Go through the material under this sentence. Return every line holding "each".

Data to examine ::
^^^^^^^^^^^^^^^^

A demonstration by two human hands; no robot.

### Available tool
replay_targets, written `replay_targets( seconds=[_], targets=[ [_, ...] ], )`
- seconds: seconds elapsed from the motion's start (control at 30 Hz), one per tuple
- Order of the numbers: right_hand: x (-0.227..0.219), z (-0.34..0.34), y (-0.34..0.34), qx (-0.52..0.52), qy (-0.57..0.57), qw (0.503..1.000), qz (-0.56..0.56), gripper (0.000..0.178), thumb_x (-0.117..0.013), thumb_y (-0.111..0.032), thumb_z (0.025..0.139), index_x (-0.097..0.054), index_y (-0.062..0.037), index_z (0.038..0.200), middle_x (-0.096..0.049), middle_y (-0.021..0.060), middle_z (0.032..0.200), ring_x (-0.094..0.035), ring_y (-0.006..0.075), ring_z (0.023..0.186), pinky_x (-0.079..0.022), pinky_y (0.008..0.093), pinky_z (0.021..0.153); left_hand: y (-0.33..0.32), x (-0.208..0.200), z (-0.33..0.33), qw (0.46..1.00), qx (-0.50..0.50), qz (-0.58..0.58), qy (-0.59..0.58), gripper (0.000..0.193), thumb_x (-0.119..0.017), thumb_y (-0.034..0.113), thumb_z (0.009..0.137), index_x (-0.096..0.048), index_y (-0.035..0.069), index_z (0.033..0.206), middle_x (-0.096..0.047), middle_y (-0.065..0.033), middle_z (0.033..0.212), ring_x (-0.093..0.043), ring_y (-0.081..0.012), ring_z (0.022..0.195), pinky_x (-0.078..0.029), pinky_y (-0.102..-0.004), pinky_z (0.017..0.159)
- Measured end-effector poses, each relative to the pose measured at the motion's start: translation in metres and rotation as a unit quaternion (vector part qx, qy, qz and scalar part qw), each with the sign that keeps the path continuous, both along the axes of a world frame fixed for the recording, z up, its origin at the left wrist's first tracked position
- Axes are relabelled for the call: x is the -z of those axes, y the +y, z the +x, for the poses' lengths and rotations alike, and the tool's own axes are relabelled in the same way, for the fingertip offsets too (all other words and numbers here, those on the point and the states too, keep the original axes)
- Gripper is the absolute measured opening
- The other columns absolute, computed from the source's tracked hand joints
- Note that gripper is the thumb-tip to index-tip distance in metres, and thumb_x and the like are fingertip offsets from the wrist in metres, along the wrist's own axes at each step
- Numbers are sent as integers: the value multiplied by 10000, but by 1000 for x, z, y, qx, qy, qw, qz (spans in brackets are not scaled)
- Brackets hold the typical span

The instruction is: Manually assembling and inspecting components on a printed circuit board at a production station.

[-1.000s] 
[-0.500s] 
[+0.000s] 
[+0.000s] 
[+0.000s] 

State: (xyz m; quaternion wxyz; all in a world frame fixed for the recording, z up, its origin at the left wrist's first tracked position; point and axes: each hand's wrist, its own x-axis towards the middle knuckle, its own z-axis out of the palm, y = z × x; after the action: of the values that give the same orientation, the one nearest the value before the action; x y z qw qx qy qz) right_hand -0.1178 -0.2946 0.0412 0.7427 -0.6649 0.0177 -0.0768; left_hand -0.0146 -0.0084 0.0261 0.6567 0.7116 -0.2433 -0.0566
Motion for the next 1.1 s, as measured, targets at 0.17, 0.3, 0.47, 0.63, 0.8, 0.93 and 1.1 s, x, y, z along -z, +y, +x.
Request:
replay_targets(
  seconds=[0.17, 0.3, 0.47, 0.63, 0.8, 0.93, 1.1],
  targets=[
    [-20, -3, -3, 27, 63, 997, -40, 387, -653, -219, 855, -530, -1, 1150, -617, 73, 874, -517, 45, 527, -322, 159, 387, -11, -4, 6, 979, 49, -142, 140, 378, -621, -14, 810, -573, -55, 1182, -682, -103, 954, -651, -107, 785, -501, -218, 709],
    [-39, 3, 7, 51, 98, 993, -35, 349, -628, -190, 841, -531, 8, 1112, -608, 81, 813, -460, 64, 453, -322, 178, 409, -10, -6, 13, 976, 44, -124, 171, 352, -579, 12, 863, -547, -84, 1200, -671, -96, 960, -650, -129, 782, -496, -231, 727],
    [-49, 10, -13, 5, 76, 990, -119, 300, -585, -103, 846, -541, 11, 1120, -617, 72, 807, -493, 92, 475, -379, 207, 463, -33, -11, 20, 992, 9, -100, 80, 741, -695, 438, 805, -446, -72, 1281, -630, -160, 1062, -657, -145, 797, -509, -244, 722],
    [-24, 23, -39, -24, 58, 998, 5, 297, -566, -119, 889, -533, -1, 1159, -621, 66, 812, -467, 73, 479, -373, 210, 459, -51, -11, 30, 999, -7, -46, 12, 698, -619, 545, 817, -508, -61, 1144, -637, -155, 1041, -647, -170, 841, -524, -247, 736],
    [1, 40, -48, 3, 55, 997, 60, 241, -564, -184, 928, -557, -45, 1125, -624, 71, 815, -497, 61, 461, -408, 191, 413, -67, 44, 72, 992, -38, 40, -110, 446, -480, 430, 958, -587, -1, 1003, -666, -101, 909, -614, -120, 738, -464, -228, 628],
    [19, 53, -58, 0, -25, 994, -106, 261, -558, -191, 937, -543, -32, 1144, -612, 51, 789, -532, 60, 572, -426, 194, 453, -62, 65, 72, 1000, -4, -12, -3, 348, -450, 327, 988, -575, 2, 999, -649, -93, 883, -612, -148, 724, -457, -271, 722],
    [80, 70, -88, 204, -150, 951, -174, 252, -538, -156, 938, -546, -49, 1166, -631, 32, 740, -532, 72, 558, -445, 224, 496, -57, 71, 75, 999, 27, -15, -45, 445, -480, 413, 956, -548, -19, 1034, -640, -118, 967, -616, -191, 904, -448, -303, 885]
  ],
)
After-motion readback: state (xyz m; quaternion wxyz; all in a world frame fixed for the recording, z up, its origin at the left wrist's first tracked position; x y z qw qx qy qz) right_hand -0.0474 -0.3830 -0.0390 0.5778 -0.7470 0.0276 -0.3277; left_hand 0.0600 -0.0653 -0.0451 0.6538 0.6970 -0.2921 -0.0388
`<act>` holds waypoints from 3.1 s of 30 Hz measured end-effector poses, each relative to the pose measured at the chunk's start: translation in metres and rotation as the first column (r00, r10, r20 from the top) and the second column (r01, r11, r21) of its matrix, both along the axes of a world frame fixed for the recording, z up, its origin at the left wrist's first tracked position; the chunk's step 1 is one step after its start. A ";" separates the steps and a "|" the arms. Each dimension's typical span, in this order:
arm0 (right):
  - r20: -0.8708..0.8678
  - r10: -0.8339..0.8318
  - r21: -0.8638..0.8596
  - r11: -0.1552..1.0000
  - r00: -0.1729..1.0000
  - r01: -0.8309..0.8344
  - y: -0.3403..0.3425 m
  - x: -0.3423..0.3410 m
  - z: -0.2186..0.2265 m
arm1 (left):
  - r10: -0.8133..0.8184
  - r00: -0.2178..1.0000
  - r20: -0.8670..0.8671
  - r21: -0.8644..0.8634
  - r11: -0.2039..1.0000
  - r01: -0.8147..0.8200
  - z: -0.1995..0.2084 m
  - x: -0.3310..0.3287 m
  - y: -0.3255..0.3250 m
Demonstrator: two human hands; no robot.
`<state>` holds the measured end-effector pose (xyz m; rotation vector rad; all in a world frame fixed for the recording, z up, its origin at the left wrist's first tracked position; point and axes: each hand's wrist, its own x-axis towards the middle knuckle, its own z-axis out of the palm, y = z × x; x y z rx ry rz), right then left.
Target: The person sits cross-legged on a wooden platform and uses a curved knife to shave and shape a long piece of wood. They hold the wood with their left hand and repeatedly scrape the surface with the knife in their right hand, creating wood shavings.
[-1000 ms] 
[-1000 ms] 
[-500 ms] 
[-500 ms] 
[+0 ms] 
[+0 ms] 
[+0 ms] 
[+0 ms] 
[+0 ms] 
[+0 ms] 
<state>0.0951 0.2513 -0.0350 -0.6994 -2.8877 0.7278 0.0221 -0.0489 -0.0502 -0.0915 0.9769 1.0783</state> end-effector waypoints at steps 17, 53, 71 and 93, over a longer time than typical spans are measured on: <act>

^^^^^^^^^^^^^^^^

Result of the task ::
- Measured end-effector poses, each relative to the pose measured at the motion's start: translation in metres and rotation as a unit quaternion (vector part qx, qy, qz and scalar part qw), each with the sign that keeps the path continuous, both along the axes of a world frame fixed for the recording, z up, its origin at the left wrist's first tracked position
- Note that gripper is the thumb-tip to index-tip distance in metres, and thumb_x and the like are fingertip offsets from the wrist in metres, along the wrist's own axes at each step
State: (xyz m; quaternion wxyz; all in a world frame fixed for the recording, z up, its origin at the left wrist's first tracked position; point and axes: each hand's wrist, its own x-axis towards the middle knuckle, its own z-axis out of the palm, y = z × x; after the action: of the values that give the same orientation, the one nearest the value before the action; x y z qw qx qy qz) right_hand -0.1178 -0.2946 0.0412 0.7427 -0.6649 0.0177 -0.0768; left_hand -0.0146 -0.0084 0.0261 0.6567 0.7116 -0.2433 -0.0566
`<act>` holds waypoints from 3.1 s of 30 Hz measured end-effector poses, each relative to the pose measured at the chunk's start: translation in metres and rotation as the first column (r00, r10, r20 from the top) and the second column (r01, r11, r21) of its matrix, both along the axes of a world frame fixed for the recording, z up, its origin at the left wrist's first tracked position; the chunk's step 1 is one step after its start. A ";" separates the steps and a "|" the arms. Each dimension's typical span, in this order:
`<state>` holds the measured end-effector pose (xyz m; rotation vector rad; all in a world frame fixed for the recording, z up, its origin at the left wrist's first tracked position; point and axes: each hand's wrist, its own x-axis towards the middle knuckle, its own z-axis out of the palm, y = z × x; x y z rx ry rz), right then left.

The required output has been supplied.